__Aim of the task__: Below are records; copy exactly the line containing "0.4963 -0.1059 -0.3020" and every line after it, through the last.

(Data excerpts)
┌────────

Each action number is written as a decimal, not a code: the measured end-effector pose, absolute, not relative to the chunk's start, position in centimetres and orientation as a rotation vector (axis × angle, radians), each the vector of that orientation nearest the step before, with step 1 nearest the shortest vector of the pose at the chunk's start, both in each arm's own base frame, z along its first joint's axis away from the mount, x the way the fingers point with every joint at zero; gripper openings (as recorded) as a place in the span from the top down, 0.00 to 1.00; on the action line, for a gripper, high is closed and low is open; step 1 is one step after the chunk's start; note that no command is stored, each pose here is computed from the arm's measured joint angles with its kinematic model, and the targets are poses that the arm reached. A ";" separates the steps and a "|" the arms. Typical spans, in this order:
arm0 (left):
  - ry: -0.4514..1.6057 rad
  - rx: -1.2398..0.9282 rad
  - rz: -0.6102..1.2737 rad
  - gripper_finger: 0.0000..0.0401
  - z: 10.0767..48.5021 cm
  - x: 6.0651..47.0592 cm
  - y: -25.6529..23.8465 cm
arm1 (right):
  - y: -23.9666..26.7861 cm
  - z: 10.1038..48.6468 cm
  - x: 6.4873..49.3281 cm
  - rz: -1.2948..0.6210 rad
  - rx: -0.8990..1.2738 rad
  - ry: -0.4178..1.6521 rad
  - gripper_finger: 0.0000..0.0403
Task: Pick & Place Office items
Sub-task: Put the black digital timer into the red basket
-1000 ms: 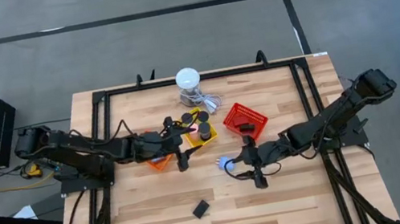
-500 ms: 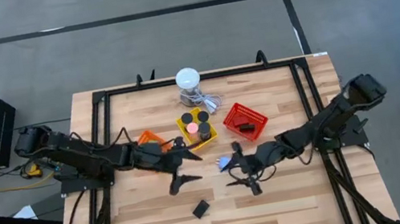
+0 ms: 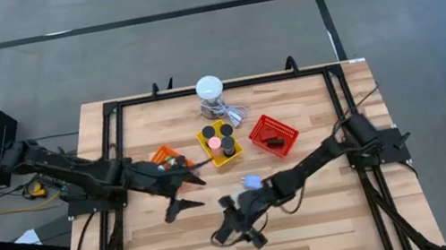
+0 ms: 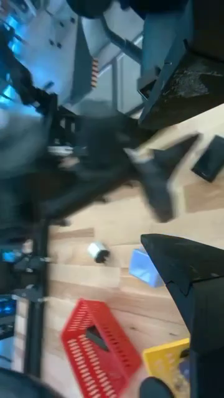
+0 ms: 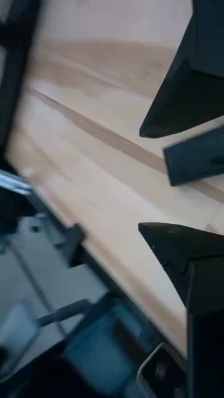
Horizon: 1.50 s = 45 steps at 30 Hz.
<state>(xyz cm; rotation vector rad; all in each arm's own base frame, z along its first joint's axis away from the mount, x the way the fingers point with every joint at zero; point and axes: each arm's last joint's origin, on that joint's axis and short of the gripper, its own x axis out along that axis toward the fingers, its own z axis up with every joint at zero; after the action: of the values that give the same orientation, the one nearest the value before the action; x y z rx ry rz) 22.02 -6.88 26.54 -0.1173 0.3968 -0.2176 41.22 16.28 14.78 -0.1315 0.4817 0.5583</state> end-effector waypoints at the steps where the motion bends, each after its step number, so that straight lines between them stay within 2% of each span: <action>1: 0.383 -0.123 -0.219 0.30 26.9 21.7 -6.8 | 16.6 14.3 41.8 0.560 -0.134 0.508 0.44; 11: 0.280 -0.142 -0.236 0.30 29.1 19.7 -6.3 | 17.5 10.5 45.1 0.554 -0.173 0.667 0.44; 18: 0.306 -0.133 -0.234 0.30 28.6 20.1 -6.4 | 17.4 10.5 45.2 0.567 -0.209 0.697 0.44; 29: 0.317 -0.131 -0.233 0.30 28.3 20.5 -6.5 | 17.1 13.0 44.8 0.576 -0.242 0.666 0.41; 37: 0.322 -0.131 -0.232 0.30 28.2 20.5 -6.5 | 15.9 11.9 44.6 0.541 -0.250 0.781 0.39; 45: 0.322 -0.131 -0.232 0.30 28.2 20.5 -6.5 | 15.2 11.8 44.7 0.523 -0.248 0.797 0.39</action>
<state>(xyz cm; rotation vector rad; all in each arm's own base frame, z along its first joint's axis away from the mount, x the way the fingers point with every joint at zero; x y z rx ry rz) 20.52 -6.53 28.22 -0.1308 0.3224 -0.2324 44.72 15.16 11.81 -0.2479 0.7966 0.5227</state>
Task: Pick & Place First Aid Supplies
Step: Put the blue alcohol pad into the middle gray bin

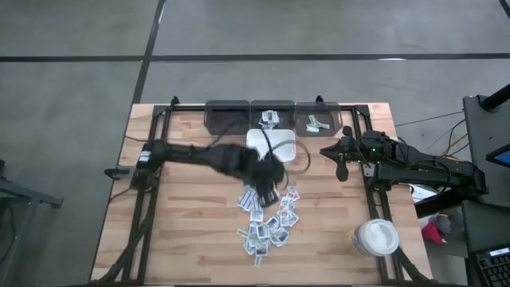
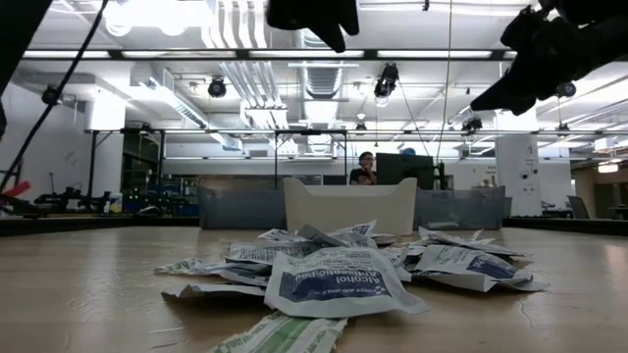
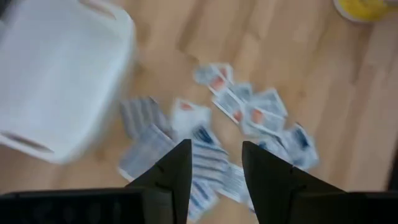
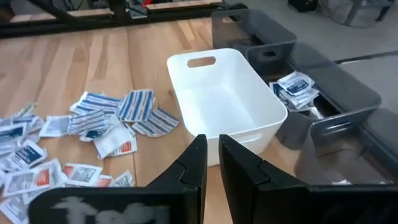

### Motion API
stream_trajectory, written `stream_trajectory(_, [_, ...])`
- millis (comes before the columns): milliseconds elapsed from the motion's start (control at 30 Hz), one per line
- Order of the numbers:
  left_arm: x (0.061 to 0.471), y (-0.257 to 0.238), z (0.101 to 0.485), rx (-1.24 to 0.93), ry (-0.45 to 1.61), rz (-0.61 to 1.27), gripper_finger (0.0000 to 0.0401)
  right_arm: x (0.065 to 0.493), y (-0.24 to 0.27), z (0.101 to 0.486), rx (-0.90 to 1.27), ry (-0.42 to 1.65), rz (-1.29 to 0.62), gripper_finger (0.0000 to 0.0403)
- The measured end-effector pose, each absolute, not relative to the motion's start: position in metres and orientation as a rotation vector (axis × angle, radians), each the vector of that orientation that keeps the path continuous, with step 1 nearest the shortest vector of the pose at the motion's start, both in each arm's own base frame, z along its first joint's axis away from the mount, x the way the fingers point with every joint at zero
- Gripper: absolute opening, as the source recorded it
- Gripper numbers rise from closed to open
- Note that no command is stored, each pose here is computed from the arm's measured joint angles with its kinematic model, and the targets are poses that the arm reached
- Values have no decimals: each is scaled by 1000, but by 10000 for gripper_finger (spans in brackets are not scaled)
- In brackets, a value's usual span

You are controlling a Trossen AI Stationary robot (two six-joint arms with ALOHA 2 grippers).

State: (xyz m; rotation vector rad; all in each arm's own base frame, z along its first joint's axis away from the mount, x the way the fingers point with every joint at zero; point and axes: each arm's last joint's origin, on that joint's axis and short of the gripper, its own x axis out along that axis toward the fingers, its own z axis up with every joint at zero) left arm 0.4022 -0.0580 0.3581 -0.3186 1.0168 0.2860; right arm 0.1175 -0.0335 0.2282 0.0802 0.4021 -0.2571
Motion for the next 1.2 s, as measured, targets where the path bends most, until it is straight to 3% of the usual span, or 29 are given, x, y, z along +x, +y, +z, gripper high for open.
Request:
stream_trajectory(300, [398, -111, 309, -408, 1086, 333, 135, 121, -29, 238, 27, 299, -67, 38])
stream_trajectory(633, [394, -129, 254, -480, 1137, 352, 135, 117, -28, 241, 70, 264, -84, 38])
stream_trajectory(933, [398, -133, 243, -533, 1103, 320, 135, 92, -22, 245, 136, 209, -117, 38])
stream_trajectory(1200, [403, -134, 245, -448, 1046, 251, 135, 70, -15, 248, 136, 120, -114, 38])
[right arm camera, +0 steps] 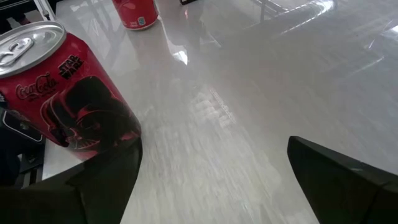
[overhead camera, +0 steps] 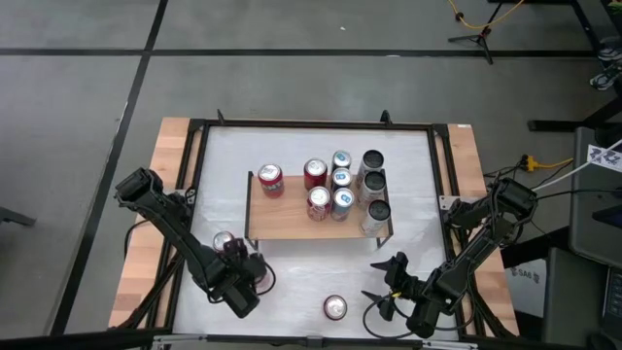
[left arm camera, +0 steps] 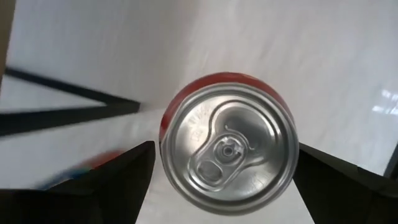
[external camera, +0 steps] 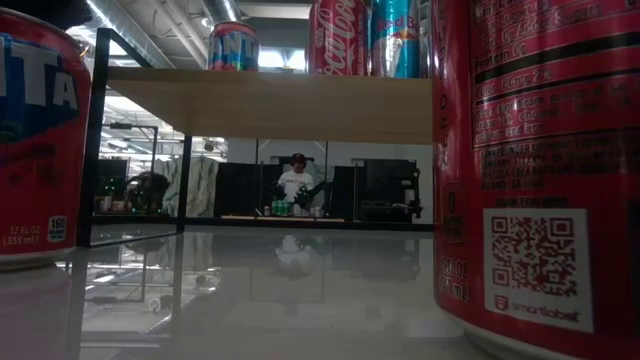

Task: Place canned beverage on shelf
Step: Put the bottom red soda can on the shelf aligned with the other red soda can

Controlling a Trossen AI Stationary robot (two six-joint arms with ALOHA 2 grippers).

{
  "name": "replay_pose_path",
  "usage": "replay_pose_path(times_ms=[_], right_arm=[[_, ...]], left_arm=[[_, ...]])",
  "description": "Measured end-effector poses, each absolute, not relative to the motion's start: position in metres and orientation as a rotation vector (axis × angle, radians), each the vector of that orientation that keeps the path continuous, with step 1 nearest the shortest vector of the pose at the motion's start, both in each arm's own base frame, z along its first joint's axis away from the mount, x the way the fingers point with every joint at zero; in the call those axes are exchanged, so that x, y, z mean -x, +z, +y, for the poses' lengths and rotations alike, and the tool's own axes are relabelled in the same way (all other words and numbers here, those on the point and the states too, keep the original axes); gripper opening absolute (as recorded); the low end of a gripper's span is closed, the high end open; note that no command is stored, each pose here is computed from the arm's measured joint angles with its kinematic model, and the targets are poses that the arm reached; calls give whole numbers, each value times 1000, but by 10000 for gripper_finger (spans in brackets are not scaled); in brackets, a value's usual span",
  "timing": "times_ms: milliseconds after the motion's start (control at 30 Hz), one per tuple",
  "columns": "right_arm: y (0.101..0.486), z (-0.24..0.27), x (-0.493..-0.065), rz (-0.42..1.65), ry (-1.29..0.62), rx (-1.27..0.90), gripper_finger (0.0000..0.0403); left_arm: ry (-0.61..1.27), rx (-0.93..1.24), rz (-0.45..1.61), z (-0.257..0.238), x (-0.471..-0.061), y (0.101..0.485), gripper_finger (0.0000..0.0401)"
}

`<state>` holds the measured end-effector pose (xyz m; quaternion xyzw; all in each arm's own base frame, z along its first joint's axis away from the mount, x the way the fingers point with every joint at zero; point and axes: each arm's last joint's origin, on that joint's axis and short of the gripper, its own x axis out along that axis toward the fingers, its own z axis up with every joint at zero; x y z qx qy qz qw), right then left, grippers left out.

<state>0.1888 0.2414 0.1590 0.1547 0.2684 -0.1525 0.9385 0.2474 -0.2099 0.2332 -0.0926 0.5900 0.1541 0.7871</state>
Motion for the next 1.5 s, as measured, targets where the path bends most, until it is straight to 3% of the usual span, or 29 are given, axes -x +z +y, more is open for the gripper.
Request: replay_pose_path(times_ms=[233,467,1500], right_arm=[[159,241,-189,548,-311,-317,392],[159,241,-189,548,-311,-316,392],[159,241,-189,548,-311,-316,392]], left_arm=[[220,49,1291,-210,-248,233,354],[259,-3,1217,-208,-250,234,353],[258,24,1193,-211,-254,231,353]])
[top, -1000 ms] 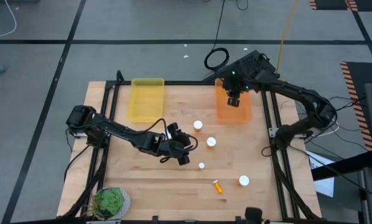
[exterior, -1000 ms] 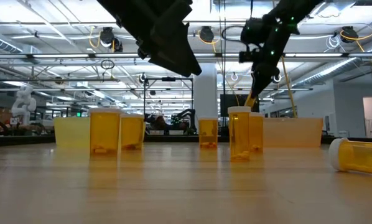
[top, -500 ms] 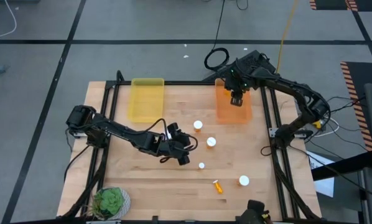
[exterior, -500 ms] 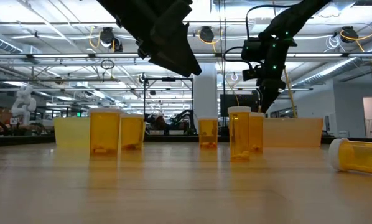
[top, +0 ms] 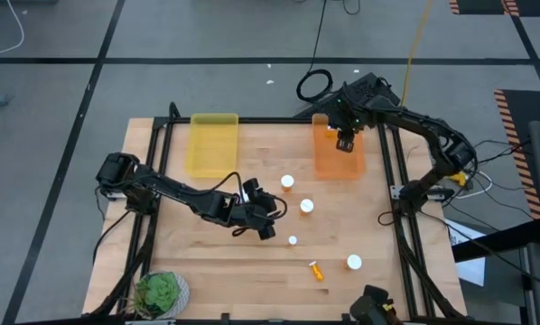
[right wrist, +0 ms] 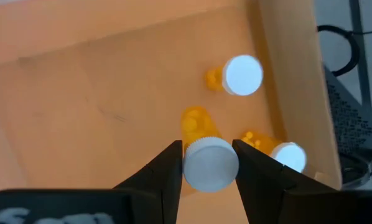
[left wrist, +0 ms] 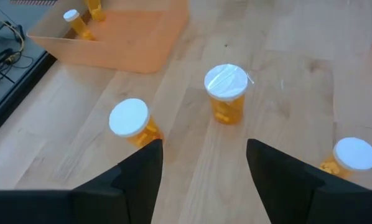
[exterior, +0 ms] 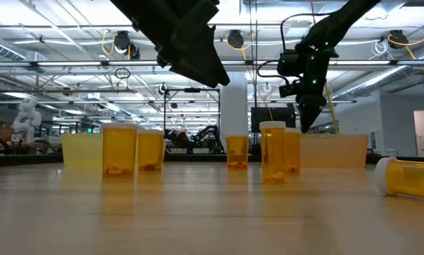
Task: Pick and place medicine bottles into bin by pill shape (circle, oval)
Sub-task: Put the small orange pill bottle into the orange bin
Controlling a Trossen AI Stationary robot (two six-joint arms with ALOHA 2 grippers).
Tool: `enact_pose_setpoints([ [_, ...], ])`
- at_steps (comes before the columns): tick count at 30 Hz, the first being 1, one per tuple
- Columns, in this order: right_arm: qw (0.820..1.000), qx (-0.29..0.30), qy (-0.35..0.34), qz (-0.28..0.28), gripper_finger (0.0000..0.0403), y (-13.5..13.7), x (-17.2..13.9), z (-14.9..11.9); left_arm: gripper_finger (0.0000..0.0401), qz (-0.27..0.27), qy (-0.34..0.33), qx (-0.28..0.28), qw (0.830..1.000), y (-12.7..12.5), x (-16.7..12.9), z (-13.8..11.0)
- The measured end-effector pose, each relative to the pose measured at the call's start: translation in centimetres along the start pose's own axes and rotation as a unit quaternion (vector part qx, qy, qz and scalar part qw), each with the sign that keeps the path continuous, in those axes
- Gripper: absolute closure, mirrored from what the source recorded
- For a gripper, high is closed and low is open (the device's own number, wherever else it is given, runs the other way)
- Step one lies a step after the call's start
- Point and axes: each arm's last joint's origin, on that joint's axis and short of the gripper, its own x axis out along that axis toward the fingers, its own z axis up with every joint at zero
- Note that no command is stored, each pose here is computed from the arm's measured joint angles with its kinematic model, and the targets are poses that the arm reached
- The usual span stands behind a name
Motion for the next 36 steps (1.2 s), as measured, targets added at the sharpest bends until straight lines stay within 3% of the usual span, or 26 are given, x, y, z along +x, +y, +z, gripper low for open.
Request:
enact_pose_setpoints([
  [15, 0.998, 0.005, 0.063, 0.02, 0.0277, -0.4, 2.6, -0.6, 0.0164, -0.003, 0.001, 0.0, 1.0, 0.0, 0.0, 0.0],
  [36, 0.995, 0.026, 0.091, 0.021, 0.0277, -1.0, 2.7, -1.6, 0.0164, -0.003, 0.001, 0.0, 1.0, 0.0, 0.0, 0.0],
])
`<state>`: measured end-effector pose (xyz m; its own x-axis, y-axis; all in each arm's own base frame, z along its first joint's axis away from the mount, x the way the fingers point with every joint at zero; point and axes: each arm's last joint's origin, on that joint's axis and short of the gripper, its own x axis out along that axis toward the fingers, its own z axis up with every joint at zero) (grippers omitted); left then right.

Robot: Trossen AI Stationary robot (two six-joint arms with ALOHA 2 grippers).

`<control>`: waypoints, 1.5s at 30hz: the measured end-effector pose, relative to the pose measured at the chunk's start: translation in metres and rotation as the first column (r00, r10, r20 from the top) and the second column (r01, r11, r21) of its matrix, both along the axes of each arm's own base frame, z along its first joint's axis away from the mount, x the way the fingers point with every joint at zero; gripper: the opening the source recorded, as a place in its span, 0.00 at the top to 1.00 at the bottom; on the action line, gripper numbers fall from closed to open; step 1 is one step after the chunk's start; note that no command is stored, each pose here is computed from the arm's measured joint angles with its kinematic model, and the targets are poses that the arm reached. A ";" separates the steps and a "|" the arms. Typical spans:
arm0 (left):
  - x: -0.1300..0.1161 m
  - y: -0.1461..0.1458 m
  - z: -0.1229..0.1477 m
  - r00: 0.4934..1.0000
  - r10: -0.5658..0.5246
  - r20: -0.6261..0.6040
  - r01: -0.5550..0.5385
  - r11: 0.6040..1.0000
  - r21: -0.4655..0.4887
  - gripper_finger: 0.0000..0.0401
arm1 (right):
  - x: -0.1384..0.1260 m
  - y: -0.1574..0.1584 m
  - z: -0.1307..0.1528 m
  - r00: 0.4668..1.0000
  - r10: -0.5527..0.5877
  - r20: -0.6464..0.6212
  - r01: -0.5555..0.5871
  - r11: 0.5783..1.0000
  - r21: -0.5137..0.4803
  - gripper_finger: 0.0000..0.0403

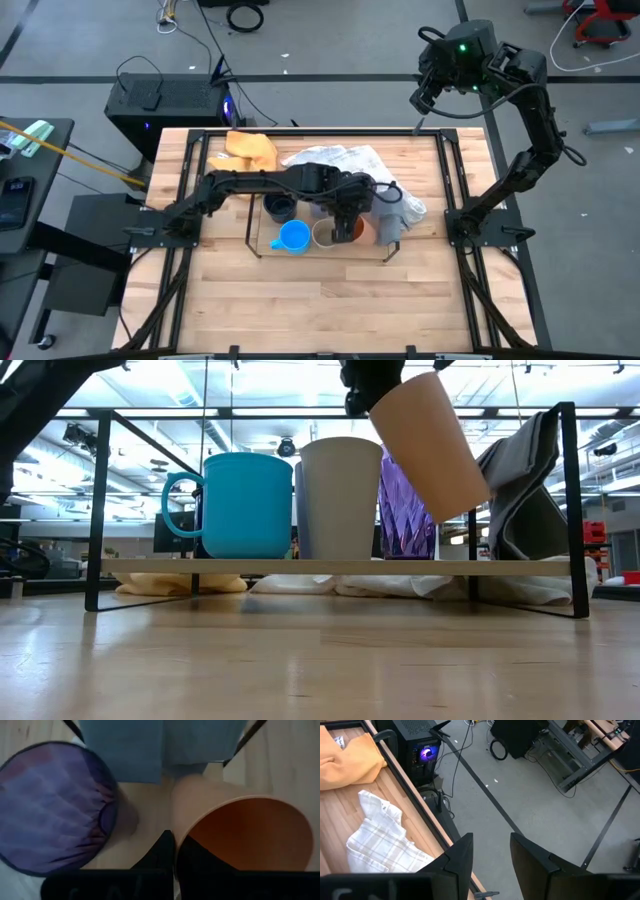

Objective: Stack small to large cups/mugs on shelf
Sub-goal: Put the orange cup on the shelf

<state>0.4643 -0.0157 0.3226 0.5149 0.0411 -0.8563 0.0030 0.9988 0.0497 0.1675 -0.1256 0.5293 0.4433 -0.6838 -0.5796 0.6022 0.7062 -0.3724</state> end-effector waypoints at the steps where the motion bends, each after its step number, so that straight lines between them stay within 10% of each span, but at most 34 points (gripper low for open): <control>1: 0.000 0.000 -0.001 1.000 0.000 -0.002 0.000 1.000 0.000 0.98 | 0.000 0.000 0.000 1.000 0.000 0.000 0.000 1.000 0.000 0.66; 45: 0.008 0.000 -0.016 0.999 -0.027 -0.030 0.027 1.000 0.004 0.98 | 0.000 0.000 0.000 1.000 0.001 -0.001 -0.001 1.000 -0.001 0.66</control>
<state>0.4724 -0.0154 0.3071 0.4901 0.0312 -0.8711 0.0313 0.9981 0.0533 0.1674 -0.1256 0.5293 0.4433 -0.6838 -0.5796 0.6012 0.7064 -0.3735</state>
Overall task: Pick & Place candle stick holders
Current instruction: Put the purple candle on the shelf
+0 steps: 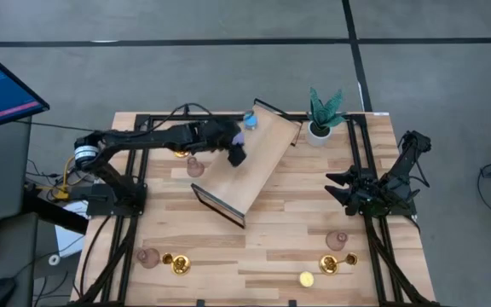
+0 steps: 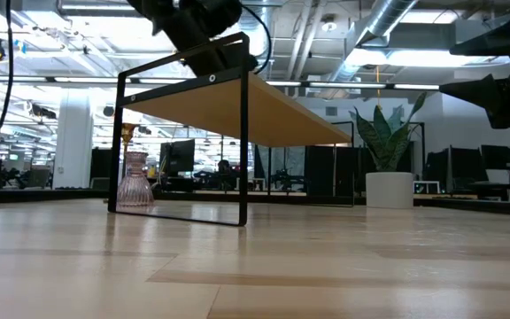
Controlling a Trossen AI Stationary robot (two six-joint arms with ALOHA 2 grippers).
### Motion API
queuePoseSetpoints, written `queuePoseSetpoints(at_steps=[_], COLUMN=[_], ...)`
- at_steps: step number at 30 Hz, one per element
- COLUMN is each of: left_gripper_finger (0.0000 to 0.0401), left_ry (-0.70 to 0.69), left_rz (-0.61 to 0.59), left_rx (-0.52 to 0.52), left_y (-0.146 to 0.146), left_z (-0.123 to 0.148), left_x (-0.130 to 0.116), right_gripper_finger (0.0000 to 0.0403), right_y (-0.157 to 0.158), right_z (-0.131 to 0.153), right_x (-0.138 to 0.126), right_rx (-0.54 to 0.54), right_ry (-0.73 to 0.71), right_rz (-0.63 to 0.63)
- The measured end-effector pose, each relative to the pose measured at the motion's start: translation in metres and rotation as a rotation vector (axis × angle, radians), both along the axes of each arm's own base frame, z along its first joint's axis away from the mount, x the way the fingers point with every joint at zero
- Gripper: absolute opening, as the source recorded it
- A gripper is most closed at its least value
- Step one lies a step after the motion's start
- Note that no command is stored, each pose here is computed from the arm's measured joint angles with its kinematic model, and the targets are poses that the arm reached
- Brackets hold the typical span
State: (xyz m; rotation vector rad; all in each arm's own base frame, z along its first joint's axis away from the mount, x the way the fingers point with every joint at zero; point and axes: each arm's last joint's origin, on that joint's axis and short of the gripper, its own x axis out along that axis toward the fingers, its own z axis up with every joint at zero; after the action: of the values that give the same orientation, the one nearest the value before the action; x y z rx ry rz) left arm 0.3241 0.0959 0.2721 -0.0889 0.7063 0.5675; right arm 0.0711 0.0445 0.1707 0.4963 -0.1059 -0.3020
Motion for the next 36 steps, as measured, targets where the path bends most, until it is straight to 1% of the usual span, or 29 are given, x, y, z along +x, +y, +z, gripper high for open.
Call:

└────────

__Result of this task__:
State: (xyz m; rotation vector rad; all in each arm's own base frame, z along its first joint's axis away from the mount, x the way the fingers point with every joint at zero; point and axes: each arm's last joint's origin, on that joint's axis and short of the gripper, its own x axis out along that axis toward the fingers, its own z axis up with every joint at zero; after the action: of the values that give the same orientation, the one nearest the value before the action; x y z rx ry rz) left arm 0.3241 0.0959 0.2721 -0.0889 0.7063 0.5675; right arm 0.0711 0.0445 0.1707 0.4963 -0.1059 -0.3020
Motion for the next 36 steps, as measured, targets where the path bends most, until it is straight to 1% of the usual span, or 29 are given, x, y, z along +x, +y, +z, gripper high for open.
Call:

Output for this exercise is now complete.